● **Work to be completed**:
Your answer must restate the listing below word for word and contain no images.

● **Data in this exercise**:
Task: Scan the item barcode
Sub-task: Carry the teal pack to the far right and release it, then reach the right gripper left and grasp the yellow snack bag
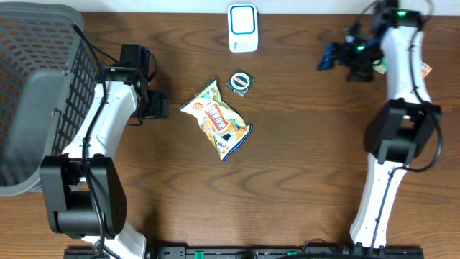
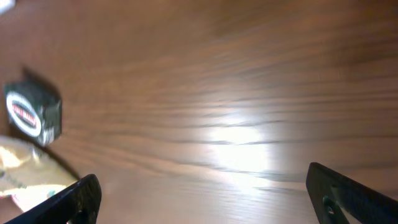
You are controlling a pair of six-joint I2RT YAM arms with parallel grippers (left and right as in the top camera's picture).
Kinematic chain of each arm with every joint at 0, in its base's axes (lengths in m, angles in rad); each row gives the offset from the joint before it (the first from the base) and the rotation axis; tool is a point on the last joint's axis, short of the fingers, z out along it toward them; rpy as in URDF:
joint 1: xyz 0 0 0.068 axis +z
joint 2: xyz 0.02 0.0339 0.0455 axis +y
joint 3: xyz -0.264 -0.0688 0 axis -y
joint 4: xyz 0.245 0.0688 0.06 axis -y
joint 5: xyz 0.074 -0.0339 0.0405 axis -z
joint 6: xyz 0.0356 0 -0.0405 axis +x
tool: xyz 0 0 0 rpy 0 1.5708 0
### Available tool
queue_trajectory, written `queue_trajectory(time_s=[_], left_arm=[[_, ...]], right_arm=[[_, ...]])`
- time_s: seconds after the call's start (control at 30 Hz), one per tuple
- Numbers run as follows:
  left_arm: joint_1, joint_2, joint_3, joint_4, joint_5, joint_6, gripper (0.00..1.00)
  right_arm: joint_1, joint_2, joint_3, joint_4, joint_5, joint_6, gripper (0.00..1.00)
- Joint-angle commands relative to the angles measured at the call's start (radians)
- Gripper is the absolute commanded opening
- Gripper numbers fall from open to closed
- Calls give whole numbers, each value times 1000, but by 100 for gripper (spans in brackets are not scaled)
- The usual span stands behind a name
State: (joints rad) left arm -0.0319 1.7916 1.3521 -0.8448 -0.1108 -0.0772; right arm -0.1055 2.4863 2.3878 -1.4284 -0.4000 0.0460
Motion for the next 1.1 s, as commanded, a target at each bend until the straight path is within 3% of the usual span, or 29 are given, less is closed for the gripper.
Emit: queue_trajectory(time_s=[0.0,0.17,0.4,0.73,1.07], left_arm=[[1,1,-3,-3,-6,6,98],[1,1,-3,-3,-6,6,98],[1,1,-3,-3,-6,6,98],[1,1,-3,-3,-6,6,97],[1,1,-3,-3,-6,6,98]], right_arm=[[98,-29,-97,-17,-18,12,99],[194,-29,-194,-48,43,2,99],[284,-81,-197,-119,39,2,99],[365,-273,-198,-120,45,10,99],[516,-282,-240,-31,170,99,99]])
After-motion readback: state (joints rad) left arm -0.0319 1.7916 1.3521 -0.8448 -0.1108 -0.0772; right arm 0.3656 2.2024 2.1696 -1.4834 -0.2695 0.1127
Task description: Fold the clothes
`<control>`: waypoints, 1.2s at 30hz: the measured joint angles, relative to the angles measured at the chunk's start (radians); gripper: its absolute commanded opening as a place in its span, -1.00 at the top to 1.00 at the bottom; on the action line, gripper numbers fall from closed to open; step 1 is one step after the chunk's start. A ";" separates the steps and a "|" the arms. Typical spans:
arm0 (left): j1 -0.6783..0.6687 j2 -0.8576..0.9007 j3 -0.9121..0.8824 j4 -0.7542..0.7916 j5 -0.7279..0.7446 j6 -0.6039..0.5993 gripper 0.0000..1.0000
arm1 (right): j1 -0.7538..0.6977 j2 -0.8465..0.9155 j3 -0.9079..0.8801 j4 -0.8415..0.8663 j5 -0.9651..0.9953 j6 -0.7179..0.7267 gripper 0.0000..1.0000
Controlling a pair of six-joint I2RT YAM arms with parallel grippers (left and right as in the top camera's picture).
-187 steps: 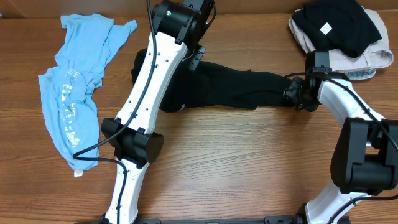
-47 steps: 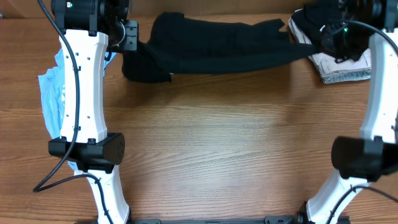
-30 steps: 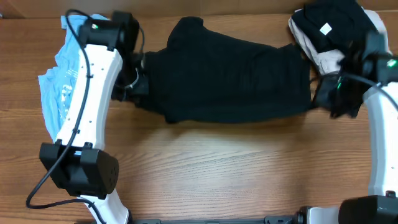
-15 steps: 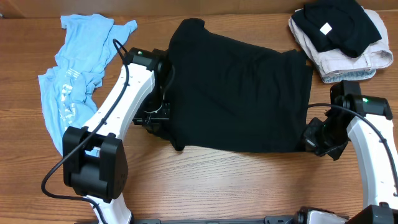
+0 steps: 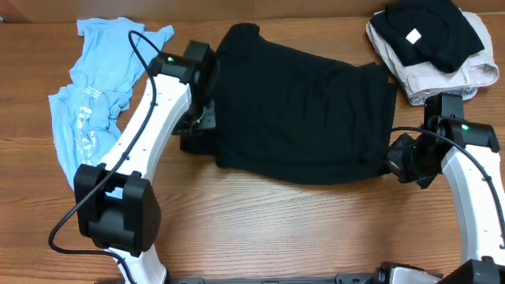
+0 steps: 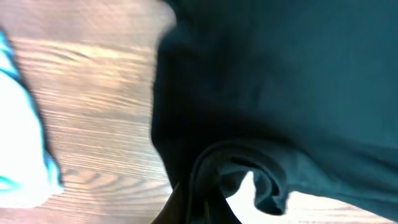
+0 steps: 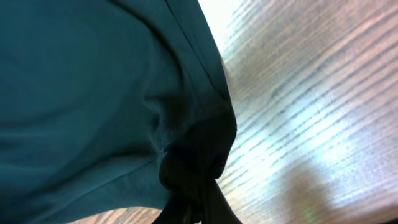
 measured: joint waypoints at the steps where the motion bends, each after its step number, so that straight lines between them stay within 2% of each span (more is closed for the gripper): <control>1: 0.004 0.000 0.023 -0.006 -0.014 -0.001 0.92 | 0.000 0.000 0.000 0.008 0.000 0.000 0.92; 5: 0.024 -0.002 0.093 -0.009 -0.060 -0.002 0.92 | -0.007 0.000 0.000 0.040 0.000 -0.001 0.92; 18: 0.056 -0.001 0.121 0.208 -0.068 0.063 0.92 | -0.052 0.005 -0.002 0.282 -0.019 -0.085 0.92; 36: 0.056 0.155 0.123 0.445 -0.099 0.080 0.91 | -0.052 0.207 -0.002 0.520 -0.032 -0.176 0.92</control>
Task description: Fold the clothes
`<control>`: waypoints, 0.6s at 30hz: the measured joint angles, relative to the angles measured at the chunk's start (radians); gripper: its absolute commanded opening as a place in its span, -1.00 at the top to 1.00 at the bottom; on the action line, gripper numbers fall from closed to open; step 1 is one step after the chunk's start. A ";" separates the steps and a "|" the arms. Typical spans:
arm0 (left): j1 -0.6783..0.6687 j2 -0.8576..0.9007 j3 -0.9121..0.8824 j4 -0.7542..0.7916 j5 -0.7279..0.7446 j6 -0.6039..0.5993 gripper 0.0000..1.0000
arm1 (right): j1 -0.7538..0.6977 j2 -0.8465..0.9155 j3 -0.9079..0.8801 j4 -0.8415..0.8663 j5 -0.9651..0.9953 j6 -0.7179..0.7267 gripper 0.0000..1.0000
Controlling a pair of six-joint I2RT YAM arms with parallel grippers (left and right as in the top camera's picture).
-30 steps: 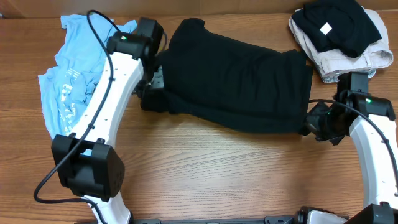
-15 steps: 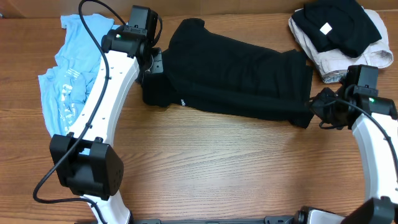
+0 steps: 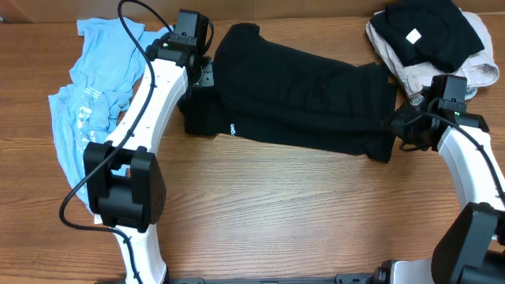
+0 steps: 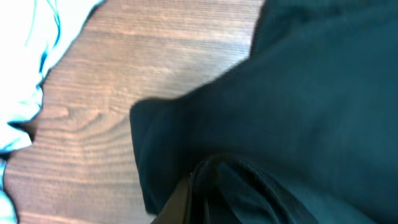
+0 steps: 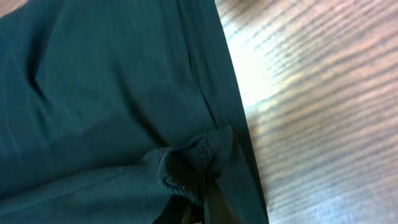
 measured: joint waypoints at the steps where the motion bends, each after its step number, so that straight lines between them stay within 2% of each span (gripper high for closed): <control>1: 0.000 0.004 0.000 0.014 -0.009 0.000 0.92 | 0.000 0.009 0.000 0.010 0.000 -0.008 0.92; 8: 0.000 0.008 0.000 0.068 -0.031 0.006 0.92 | 0.002 0.050 0.000 0.047 -0.014 -0.041 0.92; 9: 0.000 0.008 0.000 0.070 -0.031 0.010 0.75 | 0.004 0.050 0.000 0.053 -0.015 -0.043 0.64; 10: 0.000 0.008 0.000 0.071 -0.033 0.016 0.31 | 0.008 0.050 0.000 0.060 -0.017 -0.046 0.29; 11: 0.000 0.008 0.000 0.073 -0.034 0.021 -0.36 | 0.011 0.050 0.000 0.067 -0.018 -0.046 -0.15; 12: 0.000 0.008 0.000 0.077 -0.037 0.025 -1.00 | 0.016 0.050 0.000 0.072 -0.017 -0.047 -0.47; 13: 0.000 0.008 0.000 0.078 -0.038 0.031 -1.00 | 0.021 0.050 0.000 0.079 -0.017 -0.050 -0.61; 14: 0.000 0.008 0.000 0.080 -0.037 0.042 -0.99 | 0.022 0.050 0.000 0.082 -0.018 -0.051 -0.65; 18: 0.000 0.009 0.013 0.054 -0.029 0.121 -1.00 | 0.028 0.050 0.013 0.032 -0.021 -0.037 -0.71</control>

● **Solution for this task**:
Task: Scan the item barcode
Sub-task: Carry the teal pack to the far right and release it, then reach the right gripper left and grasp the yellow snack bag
You are controlling a pair of six-joint I2RT YAM arms with parallel grippers (left and right as in the top camera's picture).
Kinematic chain of each arm with every joint at 0, in its base's axes (lengths in m, angles in rad); each row gives the offset from the joint before it (the first from the base) and the rotation axis; tool is a point on the last joint's axis, short of the fingers, z out along it toward them; rpy as in URDF:
joint 1: xyz 0 0 0.068 axis +z
joint 2: xyz 0.02 0.0339 0.0455 axis +y
joint 3: xyz -0.264 -0.0688 0 axis -y
joint 4: xyz 0.245 0.0688 0.06 axis -y
joint 5: xyz 0.074 -0.0339 0.0405 axis -z
joint 6: xyz 0.0356 0 -0.0405 axis +x
tool: xyz 0 0 0 rpy 0 1.5708 0
### Available tool
queue_trajectory, written `queue_trajectory(time_s=[_], left_arm=[[_, ...]], right_arm=[[_, ...]])`
- time_s: seconds after the call's start (control at 30 Hz), one per tuple
- Numbers run as follows:
  left_arm: joint_1, joint_2, joint_3, joint_4, joint_5, joint_6, gripper (0.00..1.00)
  right_arm: joint_1, joint_2, joint_3, joint_4, joint_5, joint_6, gripper (0.00..1.00)
- Joint-angle commands relative to the angles measured at the call's start (radians)
- Gripper is the absolute commanded opening
- Gripper numbers fall from open to closed
- Calls give whole numbers, each value times 1000, but by 100 for gripper (spans in brackets are not scaled)
- The usual span stands behind a name
State: (joints rad) left arm -0.0319 1.7916 1.3521 -0.8448 -0.1108 -0.0772; right arm -0.1055 2.4863 2.3878 -1.4284 -0.4000 0.0460
Motion for the next 1.1 s, as commanded, a target at each bend until the straight path is within 3% of the usual span, or 29 are given, less is closed for the gripper.
Emit: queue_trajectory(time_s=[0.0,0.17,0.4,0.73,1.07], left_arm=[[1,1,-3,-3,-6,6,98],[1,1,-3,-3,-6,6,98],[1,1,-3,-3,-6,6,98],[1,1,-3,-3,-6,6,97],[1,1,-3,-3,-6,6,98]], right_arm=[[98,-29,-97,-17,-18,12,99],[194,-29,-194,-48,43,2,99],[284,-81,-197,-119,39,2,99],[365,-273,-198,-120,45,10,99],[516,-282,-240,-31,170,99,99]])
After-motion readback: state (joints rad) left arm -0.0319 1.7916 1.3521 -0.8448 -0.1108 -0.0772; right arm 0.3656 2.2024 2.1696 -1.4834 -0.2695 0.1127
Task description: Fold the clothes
`<control>`: waypoints, 1.2s at 30hz: the measured joint angles, relative to the angles measured at the chunk's start (radians); gripper: its absolute commanded opening as a place in its span, -1.00 at the top to 1.00 at the bottom; on the action line, gripper numbers fall from closed to open; step 1 is one step after the chunk's start. A ";" separates the steps and a "|" the arms. Typical spans:
arm0 (left): j1 -0.6783..0.6687 j2 -0.8576..0.9007 j3 -0.9121..0.8824 j4 -0.7542..0.7916 j5 -0.7279..0.7446 j6 -0.6039..0.5993 gripper 0.0000..1.0000
arm1 (right): j1 -0.7538..0.6977 j2 -0.8465..0.9155 j3 -0.9079..0.8801 j4 -0.8415..0.8663 j5 -0.9651..0.9953 j6 -0.7179..0.7267 gripper 0.0000..1.0000
Controlling a pair of six-joint I2RT YAM arms with parallel grippers (left and right as in the top camera's picture).
-187 steps: 
-47 steps: 
-30 steps: 
-15 steps: 
+0 steps: 
+0 steps: 
+0 steps: 
 measured: joint waypoints at the steps where the motion bends, each after its step number, so that straight lines between them stay within 2% of each span (more is closed for the gripper): <control>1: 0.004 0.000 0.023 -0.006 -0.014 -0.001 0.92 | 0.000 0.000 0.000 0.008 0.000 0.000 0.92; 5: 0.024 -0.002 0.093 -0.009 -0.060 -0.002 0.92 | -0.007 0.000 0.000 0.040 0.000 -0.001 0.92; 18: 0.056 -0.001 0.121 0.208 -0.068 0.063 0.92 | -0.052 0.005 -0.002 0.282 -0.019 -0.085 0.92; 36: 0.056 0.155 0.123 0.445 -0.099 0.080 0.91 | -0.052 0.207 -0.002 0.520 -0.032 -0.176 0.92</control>
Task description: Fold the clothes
`<control>`: waypoints, 0.6s at 30hz: the measured joint angles, relative to the angles measured at the chunk's start (radians); gripper: its absolute commanded opening as a place in its span, -1.00 at the top to 1.00 at the bottom; on the action line, gripper numbers fall from closed to open; step 1 is one step after the chunk's start. A ";" separates the steps and a "|" the arms. Typical spans:
arm0 (left): j1 -0.6783..0.6687 j2 -0.8576..0.9007 j3 -0.9121..0.8824 j4 -0.7542..0.7916 j5 -0.7279..0.7446 j6 -0.6039..0.5993 gripper 0.0000..1.0000
arm1 (right): j1 -0.7538..0.6977 j2 -0.8465..0.9155 j3 -0.9079..0.8801 j4 -0.8415..0.8663 j5 -0.9651..0.9953 j6 -0.7179..0.7267 gripper 0.0000..1.0000
Controlling a pair of six-joint I2RT YAM arms with parallel grippers (left and right as in the top camera's picture).
-30 steps: 
-15 steps: 
+0 steps: 
+0 steps: 
+0 steps: 
 measured: joint waypoints at the steps where the motion bends, each after its step number, so that straight lines between them stay within 2% of each span (gripper high for closed): <control>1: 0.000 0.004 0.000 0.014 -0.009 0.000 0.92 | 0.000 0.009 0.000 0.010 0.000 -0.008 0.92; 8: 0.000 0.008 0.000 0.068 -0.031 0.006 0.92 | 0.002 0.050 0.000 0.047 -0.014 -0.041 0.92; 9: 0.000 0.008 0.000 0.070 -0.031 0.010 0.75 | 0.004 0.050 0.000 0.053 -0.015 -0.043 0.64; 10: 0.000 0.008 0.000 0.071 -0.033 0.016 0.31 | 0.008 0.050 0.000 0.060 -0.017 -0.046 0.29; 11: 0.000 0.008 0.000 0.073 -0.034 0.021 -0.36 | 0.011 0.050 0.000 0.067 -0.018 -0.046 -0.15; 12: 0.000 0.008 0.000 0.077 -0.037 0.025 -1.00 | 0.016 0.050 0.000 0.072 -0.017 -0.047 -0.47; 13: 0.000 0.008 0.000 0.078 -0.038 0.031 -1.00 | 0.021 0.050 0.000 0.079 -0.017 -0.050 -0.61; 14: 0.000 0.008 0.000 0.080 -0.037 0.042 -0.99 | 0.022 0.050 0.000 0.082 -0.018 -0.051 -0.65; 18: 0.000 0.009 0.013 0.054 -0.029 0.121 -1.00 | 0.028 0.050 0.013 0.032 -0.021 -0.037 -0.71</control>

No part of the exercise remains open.